> What to do: All of the data below is to be printed again exactly.

> Data:

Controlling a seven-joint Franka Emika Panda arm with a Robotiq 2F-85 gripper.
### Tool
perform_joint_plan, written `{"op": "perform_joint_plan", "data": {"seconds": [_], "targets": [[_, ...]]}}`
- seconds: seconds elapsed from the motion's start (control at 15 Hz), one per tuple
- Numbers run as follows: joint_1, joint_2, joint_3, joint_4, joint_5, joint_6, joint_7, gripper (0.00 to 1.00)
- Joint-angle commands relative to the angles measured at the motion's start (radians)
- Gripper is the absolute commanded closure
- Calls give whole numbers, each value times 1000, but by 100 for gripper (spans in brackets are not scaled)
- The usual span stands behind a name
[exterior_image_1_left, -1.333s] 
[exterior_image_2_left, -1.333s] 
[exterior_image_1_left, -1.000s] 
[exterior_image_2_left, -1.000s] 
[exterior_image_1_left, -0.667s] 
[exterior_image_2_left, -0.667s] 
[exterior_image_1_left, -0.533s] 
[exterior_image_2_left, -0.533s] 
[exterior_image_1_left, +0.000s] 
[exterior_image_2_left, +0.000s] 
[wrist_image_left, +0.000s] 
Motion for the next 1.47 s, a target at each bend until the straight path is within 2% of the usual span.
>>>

> Reply to the task:
Controlling a seven-joint Franka Emika Panda arm with a Robotiq 2F-85 gripper.
### Tool
perform_joint_plan, written `{"op": "perform_joint_plan", "data": {"seconds": [_], "targets": [[_, ...]]}}`
- seconds: seconds elapsed from the motion's start (control at 15 Hz), one per tuple
- Numbers run as follows: joint_1, joint_2, joint_3, joint_4, joint_5, joint_6, joint_7, gripper (0.00 to 1.00)
- Joint-angle commands relative to the angles measured at the motion's start (radians)
- Gripper is the absolute commanded closure
- Calls give whole numbers, each value times 1000, but by 100 for gripper (spans in brackets are not scaled)
- The usual span stands behind a name
[exterior_image_1_left, -1.333s] 
[exterior_image_2_left, -1.333s] 
[exterior_image_1_left, -1.000s] 
[exterior_image_2_left, -1.000s] 
[exterior_image_1_left, -0.667s] 
[exterior_image_2_left, -0.667s] 
[exterior_image_1_left, -0.533s] 
[exterior_image_2_left, -0.533s] 
[exterior_image_1_left, +0.000s] 
[exterior_image_2_left, +0.000s] 
[wrist_image_left, +0.000s] 
Motion for the next 1.47 s, a target at each bend until the straight path is within 2% of the usual span.
>>>

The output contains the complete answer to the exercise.